What can I do better?
- Use a strategic analysis with People, Profit, Planet criteria in order to identify the key brand risk factors and help inform a marketing strategy. Decide the acceptable levels of risk to your brand and/or opportunities to improve the brand.
- A novel way to take account of resource risks is to use a “stakeholder” to represent key natural resources; the impacts are then captured as stakeholder impacts.
- Build awareness of the People, Profit, Planet impacts at senior marketing levels. Use tools that help assess these impact criteria, driving awareness via training and communications.
- Understand your supply chain risks, beyond the first tier of immediate suppliers. An improvement could become a USP, especially when going ‘beyond compliance’.
- Don’t bamboozle your customer with technical jargon.
- In terms of message, transparency and common sense are key.
- Marketing claims should stand up to scrutiny in terms of the science and data that lie behind them.
How can I do better?
- Packaging is often the first point of contact and brand experience - an ideal opportunity to not only increase trust and brand loyalty, but also to make a statement of intent in the pursuit of the circular economy.

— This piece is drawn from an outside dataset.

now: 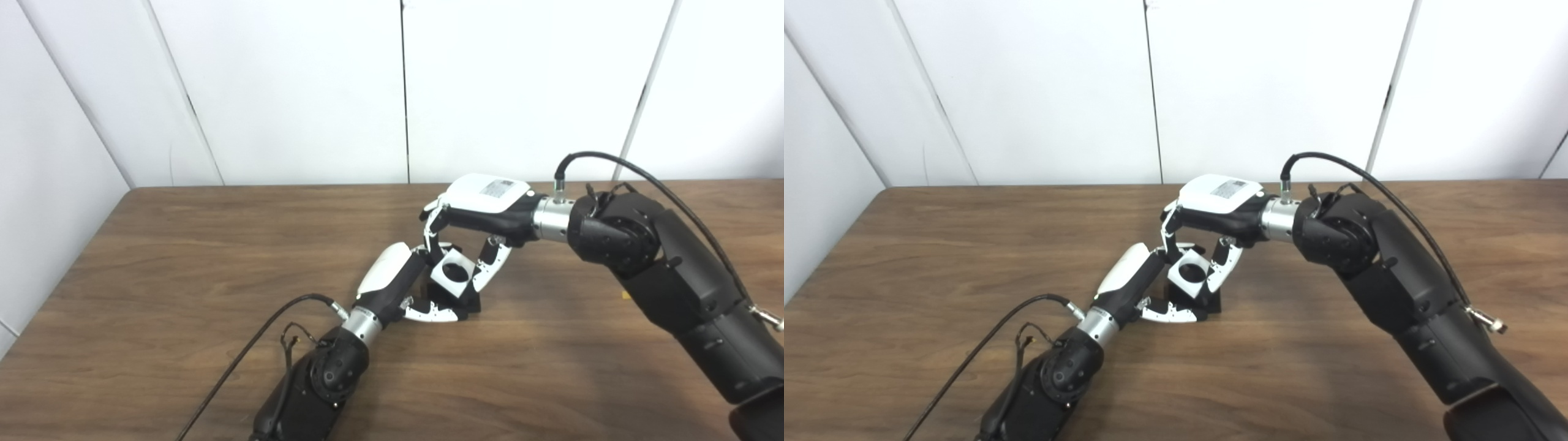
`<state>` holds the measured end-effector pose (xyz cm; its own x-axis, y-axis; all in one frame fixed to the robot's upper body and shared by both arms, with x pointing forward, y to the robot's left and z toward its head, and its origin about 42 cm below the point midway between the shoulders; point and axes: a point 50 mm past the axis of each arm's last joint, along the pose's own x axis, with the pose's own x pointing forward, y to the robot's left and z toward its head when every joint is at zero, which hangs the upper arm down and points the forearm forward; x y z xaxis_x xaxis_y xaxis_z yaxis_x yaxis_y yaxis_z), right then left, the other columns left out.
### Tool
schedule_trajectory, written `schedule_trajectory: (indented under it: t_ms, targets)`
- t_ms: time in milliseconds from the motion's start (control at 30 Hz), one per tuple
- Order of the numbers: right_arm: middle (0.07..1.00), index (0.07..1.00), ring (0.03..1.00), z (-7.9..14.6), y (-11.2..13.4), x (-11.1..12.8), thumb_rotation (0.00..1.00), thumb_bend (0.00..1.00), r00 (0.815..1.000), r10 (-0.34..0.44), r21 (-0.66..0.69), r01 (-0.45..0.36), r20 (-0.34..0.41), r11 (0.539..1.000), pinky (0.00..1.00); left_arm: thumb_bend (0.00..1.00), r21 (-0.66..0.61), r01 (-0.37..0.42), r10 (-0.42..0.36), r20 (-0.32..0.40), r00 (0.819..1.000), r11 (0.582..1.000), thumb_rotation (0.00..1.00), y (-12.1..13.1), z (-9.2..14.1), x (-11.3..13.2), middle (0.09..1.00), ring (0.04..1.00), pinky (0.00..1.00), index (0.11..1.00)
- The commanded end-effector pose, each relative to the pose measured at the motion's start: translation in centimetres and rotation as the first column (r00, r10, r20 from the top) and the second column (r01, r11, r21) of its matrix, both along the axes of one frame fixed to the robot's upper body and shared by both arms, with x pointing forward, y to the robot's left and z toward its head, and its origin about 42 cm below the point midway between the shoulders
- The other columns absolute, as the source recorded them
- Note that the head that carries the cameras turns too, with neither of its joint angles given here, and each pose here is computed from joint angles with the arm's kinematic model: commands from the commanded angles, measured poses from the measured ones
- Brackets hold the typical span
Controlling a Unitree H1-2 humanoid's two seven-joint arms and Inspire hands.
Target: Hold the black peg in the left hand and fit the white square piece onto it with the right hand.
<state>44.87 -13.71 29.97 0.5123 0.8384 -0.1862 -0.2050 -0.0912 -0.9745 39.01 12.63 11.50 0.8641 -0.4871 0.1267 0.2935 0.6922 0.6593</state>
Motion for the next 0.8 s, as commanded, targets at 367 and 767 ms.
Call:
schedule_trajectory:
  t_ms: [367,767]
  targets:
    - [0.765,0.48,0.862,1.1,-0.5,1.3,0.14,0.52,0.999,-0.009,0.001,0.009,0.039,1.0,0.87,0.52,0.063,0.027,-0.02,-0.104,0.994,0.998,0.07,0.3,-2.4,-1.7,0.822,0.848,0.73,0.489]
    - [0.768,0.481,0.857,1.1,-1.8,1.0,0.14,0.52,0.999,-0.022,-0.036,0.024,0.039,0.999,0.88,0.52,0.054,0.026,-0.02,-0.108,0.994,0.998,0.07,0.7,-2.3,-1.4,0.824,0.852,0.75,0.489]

The packaging can “become the message” by embodying what it stands for.
- Packaging should be treated as an engineering art form in its own right, and not just a box to transport goods in. Consider packaging re-use – can it have another life or be used to return the old product it is replacing?
- This toolkit provides a “system model”. By using it you can identify hotspots that are priorities for action and understand the wider impacts of proposed changes.

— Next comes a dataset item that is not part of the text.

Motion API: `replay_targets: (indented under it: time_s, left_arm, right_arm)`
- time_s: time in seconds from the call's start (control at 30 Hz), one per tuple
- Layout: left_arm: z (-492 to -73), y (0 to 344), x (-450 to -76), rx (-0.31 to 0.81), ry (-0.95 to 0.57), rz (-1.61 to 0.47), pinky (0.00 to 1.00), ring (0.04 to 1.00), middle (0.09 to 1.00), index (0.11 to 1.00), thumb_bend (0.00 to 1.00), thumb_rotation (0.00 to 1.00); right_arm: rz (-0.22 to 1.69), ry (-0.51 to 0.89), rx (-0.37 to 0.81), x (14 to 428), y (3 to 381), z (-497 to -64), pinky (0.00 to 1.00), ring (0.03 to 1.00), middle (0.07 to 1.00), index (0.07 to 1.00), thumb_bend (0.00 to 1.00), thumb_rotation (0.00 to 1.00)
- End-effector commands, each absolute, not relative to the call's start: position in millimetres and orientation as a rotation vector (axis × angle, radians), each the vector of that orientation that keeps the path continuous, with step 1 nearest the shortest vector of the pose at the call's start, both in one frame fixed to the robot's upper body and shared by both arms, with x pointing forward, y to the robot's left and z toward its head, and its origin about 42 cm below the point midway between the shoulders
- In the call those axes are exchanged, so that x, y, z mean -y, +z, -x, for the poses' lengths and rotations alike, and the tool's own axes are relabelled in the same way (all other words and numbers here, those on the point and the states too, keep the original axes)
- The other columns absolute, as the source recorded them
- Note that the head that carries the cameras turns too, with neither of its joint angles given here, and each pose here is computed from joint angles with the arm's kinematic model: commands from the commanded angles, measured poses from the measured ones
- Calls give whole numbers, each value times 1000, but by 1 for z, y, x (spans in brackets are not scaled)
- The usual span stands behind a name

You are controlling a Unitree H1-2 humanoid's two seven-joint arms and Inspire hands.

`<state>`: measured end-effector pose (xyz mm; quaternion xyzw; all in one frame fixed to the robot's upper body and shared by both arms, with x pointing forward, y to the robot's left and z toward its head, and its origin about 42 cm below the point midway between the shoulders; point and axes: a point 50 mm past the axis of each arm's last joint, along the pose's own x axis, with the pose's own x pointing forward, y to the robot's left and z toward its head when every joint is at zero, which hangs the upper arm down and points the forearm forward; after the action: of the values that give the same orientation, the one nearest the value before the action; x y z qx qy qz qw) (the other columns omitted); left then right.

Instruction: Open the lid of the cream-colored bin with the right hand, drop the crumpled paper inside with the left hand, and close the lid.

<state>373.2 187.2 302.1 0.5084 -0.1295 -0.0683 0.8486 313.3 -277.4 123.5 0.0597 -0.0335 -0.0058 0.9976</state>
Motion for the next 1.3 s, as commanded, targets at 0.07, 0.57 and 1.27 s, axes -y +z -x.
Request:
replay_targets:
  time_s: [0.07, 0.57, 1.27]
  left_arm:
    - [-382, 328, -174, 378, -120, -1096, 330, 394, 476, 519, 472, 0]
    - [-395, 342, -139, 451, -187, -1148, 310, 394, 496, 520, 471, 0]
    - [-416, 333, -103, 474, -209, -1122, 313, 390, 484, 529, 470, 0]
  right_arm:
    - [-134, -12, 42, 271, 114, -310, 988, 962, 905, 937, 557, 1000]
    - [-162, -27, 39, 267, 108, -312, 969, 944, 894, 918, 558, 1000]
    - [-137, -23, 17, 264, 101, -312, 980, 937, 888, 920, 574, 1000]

- Certain words are poorly if at all regulated, for example ‘natural’, so these should be used carefully so as not to mislead.

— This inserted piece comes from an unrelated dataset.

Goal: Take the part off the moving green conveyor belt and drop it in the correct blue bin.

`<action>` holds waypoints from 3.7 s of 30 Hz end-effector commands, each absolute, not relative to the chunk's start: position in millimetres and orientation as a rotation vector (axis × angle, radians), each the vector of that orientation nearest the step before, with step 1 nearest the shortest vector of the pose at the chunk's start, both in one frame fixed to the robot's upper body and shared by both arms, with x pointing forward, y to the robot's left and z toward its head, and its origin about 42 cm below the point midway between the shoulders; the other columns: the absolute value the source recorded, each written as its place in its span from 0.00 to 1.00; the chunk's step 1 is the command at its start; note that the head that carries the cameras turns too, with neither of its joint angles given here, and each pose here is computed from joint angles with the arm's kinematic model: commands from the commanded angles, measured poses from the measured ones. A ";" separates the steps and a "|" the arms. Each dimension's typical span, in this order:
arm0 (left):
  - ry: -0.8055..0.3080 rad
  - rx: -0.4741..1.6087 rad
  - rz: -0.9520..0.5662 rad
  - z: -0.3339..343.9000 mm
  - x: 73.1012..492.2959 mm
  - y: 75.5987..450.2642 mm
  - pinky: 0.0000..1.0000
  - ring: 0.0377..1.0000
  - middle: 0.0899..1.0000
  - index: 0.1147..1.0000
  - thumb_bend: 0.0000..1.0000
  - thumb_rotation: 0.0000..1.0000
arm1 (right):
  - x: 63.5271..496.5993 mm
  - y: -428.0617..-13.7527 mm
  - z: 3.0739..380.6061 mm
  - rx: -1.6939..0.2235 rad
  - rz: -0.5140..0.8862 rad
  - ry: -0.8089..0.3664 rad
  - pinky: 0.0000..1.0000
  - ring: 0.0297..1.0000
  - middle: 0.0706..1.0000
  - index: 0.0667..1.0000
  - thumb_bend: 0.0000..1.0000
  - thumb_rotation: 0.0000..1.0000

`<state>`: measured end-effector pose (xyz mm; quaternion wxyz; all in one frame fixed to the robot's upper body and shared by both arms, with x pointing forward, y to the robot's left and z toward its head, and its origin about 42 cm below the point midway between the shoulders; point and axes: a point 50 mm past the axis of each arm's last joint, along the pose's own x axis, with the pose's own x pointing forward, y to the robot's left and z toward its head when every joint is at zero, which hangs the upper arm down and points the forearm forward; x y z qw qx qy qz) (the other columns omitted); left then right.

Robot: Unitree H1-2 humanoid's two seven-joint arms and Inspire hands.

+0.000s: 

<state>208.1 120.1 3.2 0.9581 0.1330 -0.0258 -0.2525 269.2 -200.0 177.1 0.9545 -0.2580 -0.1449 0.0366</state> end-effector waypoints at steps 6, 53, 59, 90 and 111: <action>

- Claims that are merely statements of legal compliance, such as “lead-free”, should be avoided as these imply that the manufacturer/retailer has somehow gone above and beyond when in fact they have merely achieved legal requirements.
- In terms of the circular economy principles, the medium (the packaging, the product, the experience) is the message. In contrast, stating for example that you are a green company on a box which is shrink wrapped in polyolefin can breed mistrust in the brand.
- Make the packaging is tamper-evident and secure, but also easy to open by hand. “Wrap-rage” is a widely recognised term, with 60,000 injuries per year in the UK alone caused from poor packaging design – not a good introduction to your brand.
- Reconsider current business models to see if a Circular Economy business model might add more value; this might include leasing or refurbishment models.
- Use the People, Profit, Planet criteria to stimulate improvements and drive innovation that supports growth and product differentiation.
How do I measure success?
- Make use of leading-edge consumer insights research to help measure marketing success at PoS. Traditional focus group methods do not capture the key insights needed.
- Look for improvements that are aligned across the People, Profit, Planet criteria and not purely driven by cost reduction; these could then help with product differentiation and growth.
- Benchmark sustainability progress using metrics and compare progress against sustainability thought leaders and competitors. Seek to identify competitive advantage arising from this progress.
- Has brand advocacy improved and is this translating into improved sales, have you deployed social media traffic measurements?
- Evaluate People, Profit, Planet success factors at the product concept stage, to avoid costly re-engineering later, and track against successive product generations.
- Track People, Profit, Planet performance KPIs in scorecards, to encourage continuous improvement.